WHAT YOU WILL DO:
What are the lines of the listing below, word for word, from the first down to the one that contains "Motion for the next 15"?

DATA SHOWN:
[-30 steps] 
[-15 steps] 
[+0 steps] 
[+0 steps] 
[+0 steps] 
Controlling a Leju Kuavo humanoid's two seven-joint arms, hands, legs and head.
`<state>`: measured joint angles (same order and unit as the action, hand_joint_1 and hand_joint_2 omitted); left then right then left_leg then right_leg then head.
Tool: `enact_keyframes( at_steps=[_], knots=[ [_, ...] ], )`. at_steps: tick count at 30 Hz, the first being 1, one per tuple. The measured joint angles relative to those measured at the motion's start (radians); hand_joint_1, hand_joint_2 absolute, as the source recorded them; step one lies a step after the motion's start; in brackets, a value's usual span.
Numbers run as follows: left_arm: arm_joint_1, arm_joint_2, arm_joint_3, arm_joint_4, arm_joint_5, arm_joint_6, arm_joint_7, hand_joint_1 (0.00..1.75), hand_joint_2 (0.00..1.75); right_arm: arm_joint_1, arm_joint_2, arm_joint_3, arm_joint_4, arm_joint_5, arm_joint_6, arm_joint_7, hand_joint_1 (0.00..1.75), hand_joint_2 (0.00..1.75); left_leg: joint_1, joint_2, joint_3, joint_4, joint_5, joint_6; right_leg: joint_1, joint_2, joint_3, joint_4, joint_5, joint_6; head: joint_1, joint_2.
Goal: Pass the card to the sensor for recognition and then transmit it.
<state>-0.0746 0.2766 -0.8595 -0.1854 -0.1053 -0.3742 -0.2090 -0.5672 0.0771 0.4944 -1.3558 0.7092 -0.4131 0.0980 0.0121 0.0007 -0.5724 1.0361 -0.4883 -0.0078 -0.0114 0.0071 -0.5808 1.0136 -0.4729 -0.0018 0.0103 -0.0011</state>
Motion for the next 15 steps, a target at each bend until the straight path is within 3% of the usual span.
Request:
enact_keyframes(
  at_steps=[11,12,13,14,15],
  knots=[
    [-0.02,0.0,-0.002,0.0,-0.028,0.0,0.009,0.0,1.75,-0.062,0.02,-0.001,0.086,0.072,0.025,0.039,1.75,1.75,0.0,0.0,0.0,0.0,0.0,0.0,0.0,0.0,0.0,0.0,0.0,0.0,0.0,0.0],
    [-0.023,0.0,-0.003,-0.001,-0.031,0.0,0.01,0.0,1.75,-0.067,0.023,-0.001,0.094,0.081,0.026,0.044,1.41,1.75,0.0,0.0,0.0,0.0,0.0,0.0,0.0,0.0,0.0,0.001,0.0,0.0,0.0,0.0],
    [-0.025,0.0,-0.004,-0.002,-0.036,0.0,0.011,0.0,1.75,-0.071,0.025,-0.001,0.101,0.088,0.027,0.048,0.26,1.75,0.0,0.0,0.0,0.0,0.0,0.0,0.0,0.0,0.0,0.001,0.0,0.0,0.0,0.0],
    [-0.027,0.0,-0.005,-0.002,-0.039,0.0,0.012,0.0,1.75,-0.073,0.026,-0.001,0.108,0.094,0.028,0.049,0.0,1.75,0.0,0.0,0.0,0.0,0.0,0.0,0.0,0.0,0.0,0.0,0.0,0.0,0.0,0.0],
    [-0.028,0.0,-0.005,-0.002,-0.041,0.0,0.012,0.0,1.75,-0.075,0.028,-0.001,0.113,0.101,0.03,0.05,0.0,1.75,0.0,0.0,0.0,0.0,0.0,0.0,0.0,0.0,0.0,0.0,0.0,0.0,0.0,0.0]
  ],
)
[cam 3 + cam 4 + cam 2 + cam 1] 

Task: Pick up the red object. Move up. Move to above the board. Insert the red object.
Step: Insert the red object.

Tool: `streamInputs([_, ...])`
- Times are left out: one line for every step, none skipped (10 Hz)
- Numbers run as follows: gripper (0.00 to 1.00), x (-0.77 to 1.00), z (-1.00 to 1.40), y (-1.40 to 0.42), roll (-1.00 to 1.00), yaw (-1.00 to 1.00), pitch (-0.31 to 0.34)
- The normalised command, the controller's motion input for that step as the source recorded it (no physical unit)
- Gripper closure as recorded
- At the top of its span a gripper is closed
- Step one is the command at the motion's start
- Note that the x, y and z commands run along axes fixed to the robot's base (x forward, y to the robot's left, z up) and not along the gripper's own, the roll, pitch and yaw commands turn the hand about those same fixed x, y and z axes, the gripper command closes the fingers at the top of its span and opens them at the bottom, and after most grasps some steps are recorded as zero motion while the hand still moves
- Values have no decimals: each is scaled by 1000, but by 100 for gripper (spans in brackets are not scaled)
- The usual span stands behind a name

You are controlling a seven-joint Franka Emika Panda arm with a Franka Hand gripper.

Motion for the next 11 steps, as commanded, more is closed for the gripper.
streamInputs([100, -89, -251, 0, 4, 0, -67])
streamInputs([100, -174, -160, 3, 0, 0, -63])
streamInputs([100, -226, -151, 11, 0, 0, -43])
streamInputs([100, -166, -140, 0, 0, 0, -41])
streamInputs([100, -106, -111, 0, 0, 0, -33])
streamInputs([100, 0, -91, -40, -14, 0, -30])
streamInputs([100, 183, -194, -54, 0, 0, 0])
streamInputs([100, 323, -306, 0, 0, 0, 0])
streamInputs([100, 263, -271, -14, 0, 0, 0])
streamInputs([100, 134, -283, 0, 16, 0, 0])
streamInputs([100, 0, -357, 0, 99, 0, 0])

ANSWER BELOW:
[-30 steps] 
[-15 steps] 
[+0 steps] 
[+0 steps] 
[+0 steps] 
Controlling a Leju Kuavo humanoid's two seven-joint arms, hands, legs and head.
`<state>`: measured joint angles (same order and unit as the action, hand_joint_1 and hand_joint_2 omitted); left then right then left_leg then right_leg then head.
Tool: `enact_keyframes( at_steps=[_], knots=[ [_, ...] ], )`. at_steps: tick count at 30 Hz, the first being 1, one per tuple. The measured joint angles relative to those measured at the motion's start (radians); hand_joint_1, hand_joint_2 absolute, as the source recorded them; step one lies a step after the motion's start; in brackets, a value's usual span.
Numbers run as follows: left_arm: arm_joint_1, arm_joint_2, arm_joint_3, arm_joint_4, arm_joint_5, arm_joint_6, arm_joint_7, hand_joint_1 (0.00..1.75), hand_joint_2 (0.00..1.75); right_arm: arm_joint_1, arm_joint_2, arm_joint_3, arm_joint_4, arm_joint_5, arm_joint_6, arm_joint_7, hand_joint_1 (0.00..1.75), hand_joint_2 (0.00..1.75); left_leg: joint_1, joint_2, joint_3, joint_4, joint_5, joint_6; right_leg: joint_1, joint_2, joint_3, joint_4, joint_5, joint_6; head: joint_1, joint_2.
Goal: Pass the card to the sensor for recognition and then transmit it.
<state>-0.0746 0.2766 -0.8595 -0.1854 -0.1053 -0.3742 -0.2090 -0.5672 0.0771 0.4944 -1.3558 0.7092 -0.4131 0.0980 0.0121 0.0007 -0.5724 1.0361 -0.4883 -0.0078 -0.0114 0.0071 -0.5808 1.0136 -0.4729 -0.0018 0.0103 -0.0011</state>
Motion for the next 15 steps, a target at each bend until the straight path is within 3% of the usual span.

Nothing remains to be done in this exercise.